– Его сбили бутылкой русского кваса и английским пудингом, – ухмыльнулся Роман.

– Что такое английский пудинг, знаю… А что такое русский квас?

– Это то, что раньше «кока-колы» на тысячу лет. Но Сузу – первая его жертва. «Кока-кола» куда более агрессивна…

Роман решительно нырнул в темное нутро «Митсубиси». Козмас лихо раскрутил машину на площадке и выскочил на шоссе, чуть было не задев невесть откуда появившегося велосипедиста.

– Э! Что ты лезешь под колеса, болван! – запальчиво крикнул он, приоткрыв дверцу.

– Катись ты, мурло! – ответил велосипедист, пожилой англичанин в жарком военном френче со споротыми нашивками. – Не видишь, идиот чертов, что едет отставной капитан военной авиации? Он держал велосипед на весу, приподняв переднее колесо и крепко упираясь короткими кривыми ногами в землю. Колесо продолжало крутиться по инерции.

– Вижу, сэр! – примирительно ответил Козмас, и его губы растянулись в улыбке. – Прошу прощения, сэр!

– Езжай своей дорогой, парень!

Роман покачал головой и весело махнул велосипедисту рукой.

– Не управляй моей машиной! – проворчал Козмас, когда они отъехали.

– Что значит «не управляй»?

– А то и значит. Это я должен был махнуть ему рукой, потому что я за рулем! Не смей лезть в мои дела.

– Меняй характер, Козмас, а то тебя в Москве на улице задерет какой-нибудь медведь. Это больно!

Полковник Артур Сузу сидел за письменным столом, он был в рубашке, белых штанах и сандалиях на босу ногу. Над его головой лениво плыли огромные лопасти вентилятора с золоченными узорами, совершенно неуместными в серой тоске полицейского участка. Роман, разглядев торчащие наружу пыльные, словно покрытые серой коростой, пальцы ног полковника Сузу, ухмыльнулся.

– Что случилось, майор? Я смешон?

– Нет, сэр! Что вы! Жарко…

– Садитесь, – распорядился Сузу.

– Благодарю вас.
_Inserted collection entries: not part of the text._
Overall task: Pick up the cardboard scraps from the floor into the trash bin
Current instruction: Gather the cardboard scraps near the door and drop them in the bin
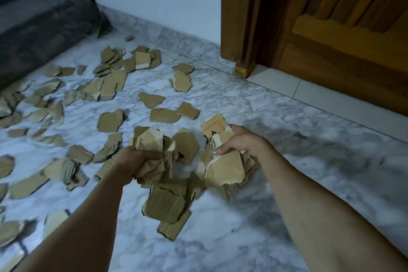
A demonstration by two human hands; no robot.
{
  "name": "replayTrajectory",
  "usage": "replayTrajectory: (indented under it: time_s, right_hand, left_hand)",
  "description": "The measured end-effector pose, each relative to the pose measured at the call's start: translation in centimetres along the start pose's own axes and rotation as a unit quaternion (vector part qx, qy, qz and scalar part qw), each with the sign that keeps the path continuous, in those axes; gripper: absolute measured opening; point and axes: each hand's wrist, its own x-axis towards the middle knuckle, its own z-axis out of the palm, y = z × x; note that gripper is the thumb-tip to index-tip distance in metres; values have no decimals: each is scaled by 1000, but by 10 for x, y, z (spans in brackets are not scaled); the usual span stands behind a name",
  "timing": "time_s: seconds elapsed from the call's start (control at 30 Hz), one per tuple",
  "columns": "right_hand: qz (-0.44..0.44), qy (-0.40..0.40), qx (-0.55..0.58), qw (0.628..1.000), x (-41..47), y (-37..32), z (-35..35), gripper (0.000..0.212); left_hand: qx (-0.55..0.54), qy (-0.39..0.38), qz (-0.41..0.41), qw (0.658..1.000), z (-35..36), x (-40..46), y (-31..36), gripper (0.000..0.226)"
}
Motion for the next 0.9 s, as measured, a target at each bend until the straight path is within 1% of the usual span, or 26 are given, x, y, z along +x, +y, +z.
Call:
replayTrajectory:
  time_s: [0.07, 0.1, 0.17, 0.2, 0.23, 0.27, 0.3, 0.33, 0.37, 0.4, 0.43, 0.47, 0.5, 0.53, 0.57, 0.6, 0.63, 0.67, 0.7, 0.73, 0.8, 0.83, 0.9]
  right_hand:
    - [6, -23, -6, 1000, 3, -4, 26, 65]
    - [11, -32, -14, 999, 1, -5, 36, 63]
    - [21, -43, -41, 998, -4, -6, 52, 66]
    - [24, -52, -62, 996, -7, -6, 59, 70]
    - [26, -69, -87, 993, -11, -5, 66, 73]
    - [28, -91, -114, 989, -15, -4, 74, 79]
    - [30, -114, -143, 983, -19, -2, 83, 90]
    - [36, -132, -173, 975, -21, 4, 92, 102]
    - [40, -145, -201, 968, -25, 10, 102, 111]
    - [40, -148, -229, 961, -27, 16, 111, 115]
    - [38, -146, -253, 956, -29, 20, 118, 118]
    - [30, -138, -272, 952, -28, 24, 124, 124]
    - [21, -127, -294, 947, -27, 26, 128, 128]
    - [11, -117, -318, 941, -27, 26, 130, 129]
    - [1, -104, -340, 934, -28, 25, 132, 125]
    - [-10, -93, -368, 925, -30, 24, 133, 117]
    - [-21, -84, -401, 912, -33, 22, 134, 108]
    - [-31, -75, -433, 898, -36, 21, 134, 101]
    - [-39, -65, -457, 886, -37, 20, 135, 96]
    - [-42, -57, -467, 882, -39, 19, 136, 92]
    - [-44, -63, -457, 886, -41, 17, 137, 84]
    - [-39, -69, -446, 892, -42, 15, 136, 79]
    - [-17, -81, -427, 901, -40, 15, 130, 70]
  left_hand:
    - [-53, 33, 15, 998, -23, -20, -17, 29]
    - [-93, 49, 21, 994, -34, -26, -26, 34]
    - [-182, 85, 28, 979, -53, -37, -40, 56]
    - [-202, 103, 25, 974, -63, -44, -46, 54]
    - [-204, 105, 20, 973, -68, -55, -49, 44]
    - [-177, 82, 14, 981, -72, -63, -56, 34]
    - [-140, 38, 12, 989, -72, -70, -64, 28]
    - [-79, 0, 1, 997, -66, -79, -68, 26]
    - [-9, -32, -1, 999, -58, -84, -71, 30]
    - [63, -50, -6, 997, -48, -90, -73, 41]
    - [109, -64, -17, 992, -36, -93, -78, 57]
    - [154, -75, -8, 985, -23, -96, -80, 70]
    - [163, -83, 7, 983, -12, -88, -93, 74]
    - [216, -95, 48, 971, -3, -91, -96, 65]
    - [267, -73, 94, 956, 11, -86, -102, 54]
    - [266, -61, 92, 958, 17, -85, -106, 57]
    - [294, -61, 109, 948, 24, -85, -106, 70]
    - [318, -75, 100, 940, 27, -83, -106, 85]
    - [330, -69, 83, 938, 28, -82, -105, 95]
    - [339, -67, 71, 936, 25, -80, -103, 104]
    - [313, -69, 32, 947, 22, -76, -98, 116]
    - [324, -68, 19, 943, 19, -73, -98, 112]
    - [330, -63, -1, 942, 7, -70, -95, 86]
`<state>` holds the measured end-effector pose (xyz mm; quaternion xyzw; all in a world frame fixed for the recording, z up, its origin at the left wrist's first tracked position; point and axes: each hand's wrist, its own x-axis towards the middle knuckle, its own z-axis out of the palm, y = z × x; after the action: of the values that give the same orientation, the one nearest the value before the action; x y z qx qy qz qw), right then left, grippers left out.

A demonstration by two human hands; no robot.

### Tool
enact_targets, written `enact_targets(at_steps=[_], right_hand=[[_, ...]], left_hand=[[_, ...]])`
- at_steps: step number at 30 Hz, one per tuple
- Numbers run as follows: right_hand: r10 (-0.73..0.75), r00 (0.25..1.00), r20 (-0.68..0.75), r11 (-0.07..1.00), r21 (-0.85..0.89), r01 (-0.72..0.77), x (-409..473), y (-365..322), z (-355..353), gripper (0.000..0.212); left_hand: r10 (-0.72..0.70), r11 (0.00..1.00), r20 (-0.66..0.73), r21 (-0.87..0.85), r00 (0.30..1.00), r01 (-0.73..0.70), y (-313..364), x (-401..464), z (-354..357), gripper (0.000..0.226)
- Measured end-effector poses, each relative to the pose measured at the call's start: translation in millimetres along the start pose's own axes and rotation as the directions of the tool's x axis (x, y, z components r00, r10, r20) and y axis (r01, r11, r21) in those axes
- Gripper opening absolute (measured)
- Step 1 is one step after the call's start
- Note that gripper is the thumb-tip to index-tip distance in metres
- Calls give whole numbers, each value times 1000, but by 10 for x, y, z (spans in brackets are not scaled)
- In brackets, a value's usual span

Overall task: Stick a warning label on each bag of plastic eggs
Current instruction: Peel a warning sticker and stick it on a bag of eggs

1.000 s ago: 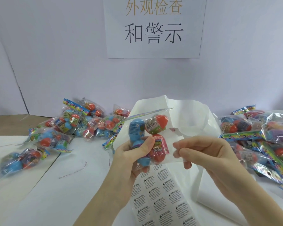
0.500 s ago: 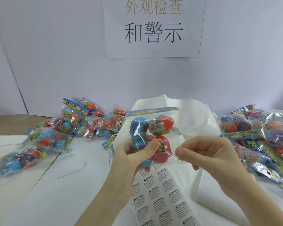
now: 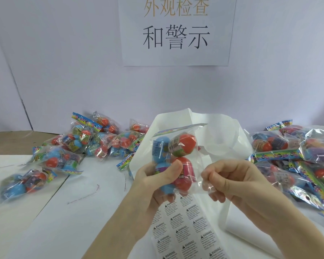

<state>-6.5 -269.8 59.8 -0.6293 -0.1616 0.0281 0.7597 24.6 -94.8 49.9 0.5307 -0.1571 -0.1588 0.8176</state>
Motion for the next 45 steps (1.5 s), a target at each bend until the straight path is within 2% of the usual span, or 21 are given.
enact_targets(at_steps=[3,6,12,16,19,23,26,31,34,36,41,45], right_hand=[[-11,1000,23,1000,2,11,-21,-32,2,39],[10,1000,-15,999,-37,-10,-21,-70,13,11],[32,997,-71,992,-117,-40,-21,-87,33,11],[19,995,-94,987,-158,-34,-7,-68,33,9],[-25,994,-108,986,-166,7,-3,-56,47,2],[-133,983,-125,966,-239,100,-9,-45,68,18],[-187,973,-132,955,-254,149,-8,-40,91,19],[-221,966,-130,946,-271,180,-11,-45,114,26],[-221,967,-128,956,-225,189,-14,-40,109,18],[-215,967,-139,959,-215,183,-10,-30,97,20],[-219,954,-204,948,-278,157,7,-9,96,22],[-208,963,-174,945,-290,151,20,38,116,19]], left_hand=[[23,1000,-28,16,999,-23,20,-5,5,25],[42,999,-59,31,997,-40,26,-5,1,24],[58,995,-75,80,996,-52,15,0,13,14],[55,994,-59,94,997,-49,18,-3,15,23],[72,991,-54,114,996,-66,21,-6,18,23],[82,987,-72,141,994,-71,30,0,26,15],[93,987,-88,141,992,-80,28,3,36,10],[114,983,-88,153,990,-99,35,1,45,15],[118,982,-94,162,989,-102,31,4,44,16],[119,983,-111,153,987,-102,26,10,41,11],[152,976,-188,183,970,-117,5,21,50,21],[249,957,-304,223,920,-185,-9,37,76,50]])
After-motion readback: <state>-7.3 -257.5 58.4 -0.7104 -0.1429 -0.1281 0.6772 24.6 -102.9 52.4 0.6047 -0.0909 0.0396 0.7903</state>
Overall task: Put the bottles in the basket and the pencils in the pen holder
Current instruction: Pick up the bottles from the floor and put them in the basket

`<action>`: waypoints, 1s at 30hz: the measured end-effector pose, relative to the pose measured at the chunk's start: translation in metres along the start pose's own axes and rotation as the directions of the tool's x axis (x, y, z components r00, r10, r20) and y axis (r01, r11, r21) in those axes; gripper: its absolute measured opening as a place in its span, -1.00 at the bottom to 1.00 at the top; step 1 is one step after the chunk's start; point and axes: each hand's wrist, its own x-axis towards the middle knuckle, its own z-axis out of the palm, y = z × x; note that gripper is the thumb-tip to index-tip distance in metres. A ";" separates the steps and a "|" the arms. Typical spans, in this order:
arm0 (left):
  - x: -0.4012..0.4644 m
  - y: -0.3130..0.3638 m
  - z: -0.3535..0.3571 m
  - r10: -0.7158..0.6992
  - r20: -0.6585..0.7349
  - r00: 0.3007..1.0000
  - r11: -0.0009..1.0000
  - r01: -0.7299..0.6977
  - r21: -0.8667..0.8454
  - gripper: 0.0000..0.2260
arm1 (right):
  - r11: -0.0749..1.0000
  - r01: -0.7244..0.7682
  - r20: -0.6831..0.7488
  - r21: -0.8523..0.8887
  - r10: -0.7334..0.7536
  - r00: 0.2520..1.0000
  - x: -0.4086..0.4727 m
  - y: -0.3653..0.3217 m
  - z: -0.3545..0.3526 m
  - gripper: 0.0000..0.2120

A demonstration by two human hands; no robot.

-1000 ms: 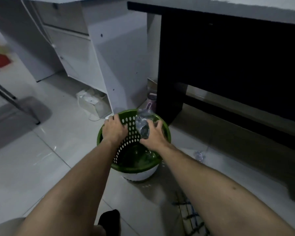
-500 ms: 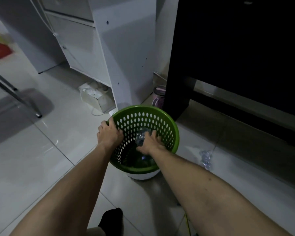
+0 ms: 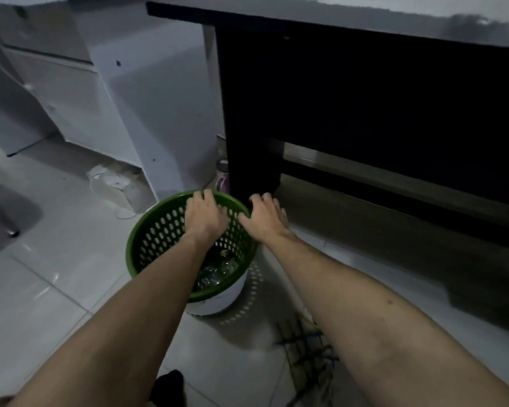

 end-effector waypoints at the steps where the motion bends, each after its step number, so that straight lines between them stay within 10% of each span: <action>1: -0.001 0.021 0.007 0.066 0.002 0.998 0.998 -0.066 -0.011 -0.62 | 1.000 -0.027 -0.016 -0.006 0.027 1.000 -0.003 0.017 -0.007 -0.45; 9: -0.050 0.142 0.093 0.297 0.121 0.947 0.946 -0.275 -0.173 -0.70 | 0.953 -0.294 0.000 -0.075 0.295 0.956 -0.041 0.144 -0.010 -0.46; 30: -0.072 0.168 0.334 0.131 0.495 0.859 0.952 0.030 -0.303 -0.42 | 0.853 -0.500 0.135 -0.149 0.518 0.845 -0.074 0.285 0.100 -0.43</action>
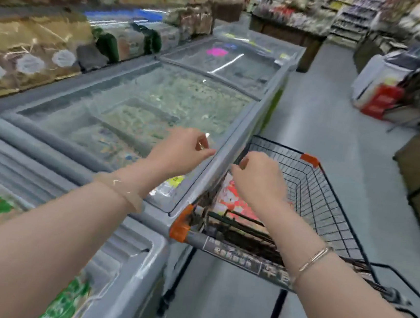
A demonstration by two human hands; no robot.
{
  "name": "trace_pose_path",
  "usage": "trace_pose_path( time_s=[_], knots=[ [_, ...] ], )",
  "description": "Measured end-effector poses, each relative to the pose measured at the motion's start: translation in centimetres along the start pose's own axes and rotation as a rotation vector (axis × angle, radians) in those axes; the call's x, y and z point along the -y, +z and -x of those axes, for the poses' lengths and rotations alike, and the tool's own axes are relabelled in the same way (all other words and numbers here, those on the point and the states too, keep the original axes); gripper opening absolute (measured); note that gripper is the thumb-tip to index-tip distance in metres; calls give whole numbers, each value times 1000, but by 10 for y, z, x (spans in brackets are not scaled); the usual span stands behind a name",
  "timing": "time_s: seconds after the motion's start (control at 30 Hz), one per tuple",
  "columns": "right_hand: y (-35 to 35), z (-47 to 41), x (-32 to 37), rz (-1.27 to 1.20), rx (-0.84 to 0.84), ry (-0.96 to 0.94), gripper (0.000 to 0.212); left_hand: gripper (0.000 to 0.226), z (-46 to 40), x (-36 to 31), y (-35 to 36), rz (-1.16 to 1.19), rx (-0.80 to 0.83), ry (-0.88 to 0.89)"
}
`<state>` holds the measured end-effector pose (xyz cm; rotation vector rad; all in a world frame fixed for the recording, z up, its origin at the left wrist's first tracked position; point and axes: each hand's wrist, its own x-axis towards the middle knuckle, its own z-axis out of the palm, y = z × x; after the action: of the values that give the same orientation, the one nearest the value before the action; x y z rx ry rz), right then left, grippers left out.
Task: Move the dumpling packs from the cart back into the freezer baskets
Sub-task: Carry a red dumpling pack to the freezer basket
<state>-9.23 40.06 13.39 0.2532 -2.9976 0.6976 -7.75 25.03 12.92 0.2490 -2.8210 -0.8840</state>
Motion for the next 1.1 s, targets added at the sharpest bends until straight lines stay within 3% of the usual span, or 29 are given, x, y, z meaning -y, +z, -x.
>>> trace_pose_path(
  time_s=[0.3, 0.43, 0.7, 0.87, 1.1],
  knots=[
    [15, -66, -128, -12, 29, 353, 29, 29, -71, -15, 99, -10, 287, -107],
    [40, -96, -180, -41, 150, 457, 37, 44, -97, -13, 144, -109, 369, -260],
    [93, -127, -235, -13, 415, 559, 47, 32, -120, -1, 213, -299, 606, -436],
    [109, -126, -243, -78, 526, 512, 40, 36, -121, 3, 234, -277, 651, -448],
    [121, -127, -255, -196, 562, 584, 32, 31, -128, 18, 249, -253, 554, -556]
  ],
)
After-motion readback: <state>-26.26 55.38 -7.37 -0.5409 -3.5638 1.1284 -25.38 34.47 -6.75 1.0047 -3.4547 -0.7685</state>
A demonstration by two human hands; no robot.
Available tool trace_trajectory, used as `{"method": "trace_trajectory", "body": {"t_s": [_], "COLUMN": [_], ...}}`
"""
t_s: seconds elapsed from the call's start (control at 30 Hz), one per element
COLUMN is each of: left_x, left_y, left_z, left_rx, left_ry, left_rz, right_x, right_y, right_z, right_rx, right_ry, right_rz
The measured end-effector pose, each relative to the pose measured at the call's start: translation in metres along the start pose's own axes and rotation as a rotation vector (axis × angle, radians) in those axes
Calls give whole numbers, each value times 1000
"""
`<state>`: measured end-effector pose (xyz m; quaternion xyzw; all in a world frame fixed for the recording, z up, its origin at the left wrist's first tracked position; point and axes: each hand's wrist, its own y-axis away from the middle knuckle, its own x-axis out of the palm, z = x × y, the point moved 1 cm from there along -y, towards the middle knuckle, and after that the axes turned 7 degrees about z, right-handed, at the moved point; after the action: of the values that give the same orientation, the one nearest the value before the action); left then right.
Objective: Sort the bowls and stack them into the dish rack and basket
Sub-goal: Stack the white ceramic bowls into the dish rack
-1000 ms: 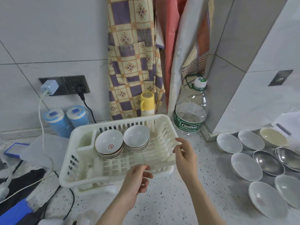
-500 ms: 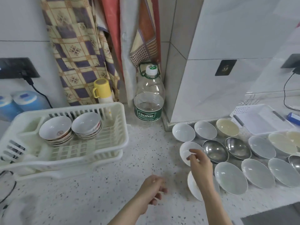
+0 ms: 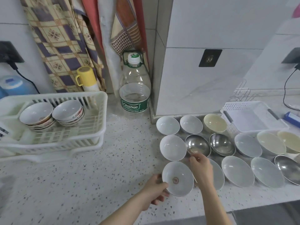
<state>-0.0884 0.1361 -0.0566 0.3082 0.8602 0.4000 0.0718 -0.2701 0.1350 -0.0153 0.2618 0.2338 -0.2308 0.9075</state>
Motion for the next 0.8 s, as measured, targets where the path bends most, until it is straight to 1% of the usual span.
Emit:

Если позволите, постою.

– Ради бога, майор.

Полковник отвалился на стуле, задумался о чем-то на мгновение, потом поднял на Романа глаза.

– Ваше начальство недовольно вами. Вы пассивны. На работу приезжаете с опозданием да еще с унылым лицом…

– Откуда ему это знать, как не от вас, полковник?

– Вас видят в обществе опустившихся космополитов, бывших музыкантов, попрошаек. Разве это то дело, для которого вы здесь?

– Козмас, черт побери! Это твои штучки? – Роман блеснул глазами.

– Я не понимаю, о чем ты говоришь! Какие штучки?

– Не валяй дурака, чертов коп! То ты видишь меня с англичанкой, то с этим космополитом! Когда ты только успел доложить о музыканте? Черт побери! Значит, ты наблюдал за мной со стороны и тут же позвонил полковнику?

– Постой! Постой, Роман. Послушай, я не докладывал. Так получилось… я был рядом в кафе, почти случайно… пил кофе и все видел в окно… Этого русского мы знаем, он тут уже давно ходит со своей трубой. Мы к нему просто присматривались. Ведь, согласись, это так необычно. А полковнику я просто сказал по телефону, что сейчас привезу тебя, когда ты закончишь кормить этого голого менестреля. Вот и всё! – даже в полумраке комнаты было видно, как краска залила смуглые щеки Козмаса.

– Я понимаю, майор, в этом, прежде всего, моя вина. Развязался язык в ресторане. Все это чертово вино! Бурда здешняя… – Сузу почему-то с укором взглянул на того же Козмаса, и тот растерянно развел руками. – Вино и вина́ – на вашем языке это чуть ли не однокоренные слова. Не так ли?

– Видимо когда-то это было так.

– А теперь забылось. Но я напомнил… в ресторане. Приношу свои извинения, майор! Видите, опять тот же корень – «извинение», вина наоборот! Лучше сядьте и давайте кое-что обсудим.